Return the line that contains "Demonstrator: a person" plus every line after it to the end of the entries below, exactly as given, and stop there.
*** Entries shown ***
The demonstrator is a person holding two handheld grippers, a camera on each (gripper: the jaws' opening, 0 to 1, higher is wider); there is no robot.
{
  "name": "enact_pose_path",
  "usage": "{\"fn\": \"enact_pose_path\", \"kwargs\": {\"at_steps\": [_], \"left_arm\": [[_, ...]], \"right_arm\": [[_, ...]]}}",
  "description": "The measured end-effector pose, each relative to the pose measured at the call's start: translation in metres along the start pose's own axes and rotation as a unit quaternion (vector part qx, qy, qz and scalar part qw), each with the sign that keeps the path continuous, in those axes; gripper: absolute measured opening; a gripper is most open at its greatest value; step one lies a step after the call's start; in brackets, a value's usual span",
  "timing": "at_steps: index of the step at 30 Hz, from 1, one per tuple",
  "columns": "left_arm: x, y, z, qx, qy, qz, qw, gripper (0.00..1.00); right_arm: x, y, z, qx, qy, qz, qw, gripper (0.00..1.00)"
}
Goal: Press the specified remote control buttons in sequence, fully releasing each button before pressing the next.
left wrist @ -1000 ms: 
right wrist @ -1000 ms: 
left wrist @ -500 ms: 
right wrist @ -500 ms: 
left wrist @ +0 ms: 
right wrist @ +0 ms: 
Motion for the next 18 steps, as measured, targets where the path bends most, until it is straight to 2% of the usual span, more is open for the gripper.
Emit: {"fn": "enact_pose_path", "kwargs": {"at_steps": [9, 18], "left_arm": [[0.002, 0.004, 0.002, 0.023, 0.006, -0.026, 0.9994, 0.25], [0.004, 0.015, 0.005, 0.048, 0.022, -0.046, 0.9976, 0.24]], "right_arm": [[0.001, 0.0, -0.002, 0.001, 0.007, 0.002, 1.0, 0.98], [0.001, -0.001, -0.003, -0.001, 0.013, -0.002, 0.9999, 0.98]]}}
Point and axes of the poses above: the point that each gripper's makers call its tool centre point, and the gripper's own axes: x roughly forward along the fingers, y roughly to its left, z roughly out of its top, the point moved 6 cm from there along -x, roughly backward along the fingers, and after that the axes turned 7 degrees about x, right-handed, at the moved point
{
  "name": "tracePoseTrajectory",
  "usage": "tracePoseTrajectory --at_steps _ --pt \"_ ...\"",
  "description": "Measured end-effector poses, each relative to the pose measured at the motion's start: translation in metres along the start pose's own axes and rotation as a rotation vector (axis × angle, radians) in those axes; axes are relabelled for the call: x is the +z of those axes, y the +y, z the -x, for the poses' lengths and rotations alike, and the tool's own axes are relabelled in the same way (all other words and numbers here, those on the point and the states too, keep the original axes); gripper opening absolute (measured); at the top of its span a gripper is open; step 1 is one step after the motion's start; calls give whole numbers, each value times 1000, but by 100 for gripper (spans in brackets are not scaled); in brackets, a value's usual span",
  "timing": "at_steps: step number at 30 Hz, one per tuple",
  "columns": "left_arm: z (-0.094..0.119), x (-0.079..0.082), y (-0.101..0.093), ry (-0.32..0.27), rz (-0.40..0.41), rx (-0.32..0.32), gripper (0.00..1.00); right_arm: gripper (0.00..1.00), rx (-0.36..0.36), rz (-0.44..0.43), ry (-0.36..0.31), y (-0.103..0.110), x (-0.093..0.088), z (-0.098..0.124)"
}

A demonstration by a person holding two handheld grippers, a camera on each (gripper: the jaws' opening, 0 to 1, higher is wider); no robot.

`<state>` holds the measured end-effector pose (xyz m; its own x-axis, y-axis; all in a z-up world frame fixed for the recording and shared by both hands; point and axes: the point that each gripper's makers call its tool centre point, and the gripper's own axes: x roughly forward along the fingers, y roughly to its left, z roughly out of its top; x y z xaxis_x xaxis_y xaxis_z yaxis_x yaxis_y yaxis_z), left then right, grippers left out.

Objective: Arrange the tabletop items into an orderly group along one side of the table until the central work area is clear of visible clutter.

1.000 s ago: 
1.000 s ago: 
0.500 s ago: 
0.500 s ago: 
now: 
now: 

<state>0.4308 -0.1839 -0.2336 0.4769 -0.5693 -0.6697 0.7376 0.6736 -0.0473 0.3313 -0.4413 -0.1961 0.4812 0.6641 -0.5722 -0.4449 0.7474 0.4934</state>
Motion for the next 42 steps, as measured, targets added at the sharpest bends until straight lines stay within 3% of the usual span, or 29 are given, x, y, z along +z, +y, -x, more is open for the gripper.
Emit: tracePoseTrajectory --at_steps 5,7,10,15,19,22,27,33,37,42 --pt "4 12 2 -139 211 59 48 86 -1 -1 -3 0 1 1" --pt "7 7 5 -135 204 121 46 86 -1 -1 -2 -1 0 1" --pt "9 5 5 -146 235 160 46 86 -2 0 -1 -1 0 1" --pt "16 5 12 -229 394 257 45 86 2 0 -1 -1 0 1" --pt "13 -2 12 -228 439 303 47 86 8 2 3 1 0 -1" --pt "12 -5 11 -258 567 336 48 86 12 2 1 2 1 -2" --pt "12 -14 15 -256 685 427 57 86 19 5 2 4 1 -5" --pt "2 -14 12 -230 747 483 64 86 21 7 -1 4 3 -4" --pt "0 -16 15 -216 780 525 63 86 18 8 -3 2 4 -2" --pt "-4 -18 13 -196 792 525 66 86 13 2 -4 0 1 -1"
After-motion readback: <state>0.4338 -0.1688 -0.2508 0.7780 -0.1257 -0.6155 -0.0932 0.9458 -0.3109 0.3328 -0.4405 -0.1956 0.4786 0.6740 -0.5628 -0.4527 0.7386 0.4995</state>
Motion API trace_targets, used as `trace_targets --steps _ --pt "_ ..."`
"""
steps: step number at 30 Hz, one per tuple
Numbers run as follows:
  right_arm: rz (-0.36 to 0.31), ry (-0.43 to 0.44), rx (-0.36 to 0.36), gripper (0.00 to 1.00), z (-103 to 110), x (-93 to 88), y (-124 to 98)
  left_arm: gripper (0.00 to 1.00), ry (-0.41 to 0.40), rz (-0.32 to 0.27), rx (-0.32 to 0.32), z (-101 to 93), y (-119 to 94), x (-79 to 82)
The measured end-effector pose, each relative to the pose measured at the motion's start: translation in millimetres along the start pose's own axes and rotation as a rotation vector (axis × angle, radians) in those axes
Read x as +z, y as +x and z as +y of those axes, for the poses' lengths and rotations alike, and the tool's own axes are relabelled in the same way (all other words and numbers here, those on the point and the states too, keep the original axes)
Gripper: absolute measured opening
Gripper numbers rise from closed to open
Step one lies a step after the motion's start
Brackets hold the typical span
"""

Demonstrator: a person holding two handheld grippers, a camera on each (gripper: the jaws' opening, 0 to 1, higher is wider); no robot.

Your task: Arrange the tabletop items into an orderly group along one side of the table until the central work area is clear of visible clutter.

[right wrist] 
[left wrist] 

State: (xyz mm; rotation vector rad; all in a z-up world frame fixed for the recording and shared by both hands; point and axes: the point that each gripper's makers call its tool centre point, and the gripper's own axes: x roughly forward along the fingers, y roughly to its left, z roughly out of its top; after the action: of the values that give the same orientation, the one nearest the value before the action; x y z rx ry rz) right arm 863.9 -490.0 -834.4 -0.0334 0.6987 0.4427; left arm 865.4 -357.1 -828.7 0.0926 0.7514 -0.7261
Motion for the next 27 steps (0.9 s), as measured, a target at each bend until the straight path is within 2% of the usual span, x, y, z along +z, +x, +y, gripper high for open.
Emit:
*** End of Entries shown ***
Exercise response
Demonstrator: a person holding two handheld grippers, a camera on each (gripper: the jaws' opening, 0 to 1, higher is wider); no robot.

Your task: Arrange the tabletop items into an orderly group along one side of the table until the central work area is clear of visible clutter.

[right wrist] 
[left wrist] 

State: (xyz mm; rotation vector rad; all in a z-up world frame fixed for the recording and shared by both hands; point and axes: the point that each gripper's makers call its tool centre point, and the gripper's own axes: x roughly forward along the fingers, y roughly to its left, z roughly out of its top; after the action: of the values that give the same orientation, the one nearest the value before the action; x y z rx ry rz) right arm 863.9 -490.0 -834.4 -0.0334 0.6987 0.4427; left arm 865.4 -357.1 -828.7 0.0926 0.7514 -0.7261
Motion for the next 27 steps (0.9 s), as measured, a target at each bend until the straight path is within 2% of the usual span, x, y, z along +z, +x, +y, gripper high for open.
Emit:

This finishes the output.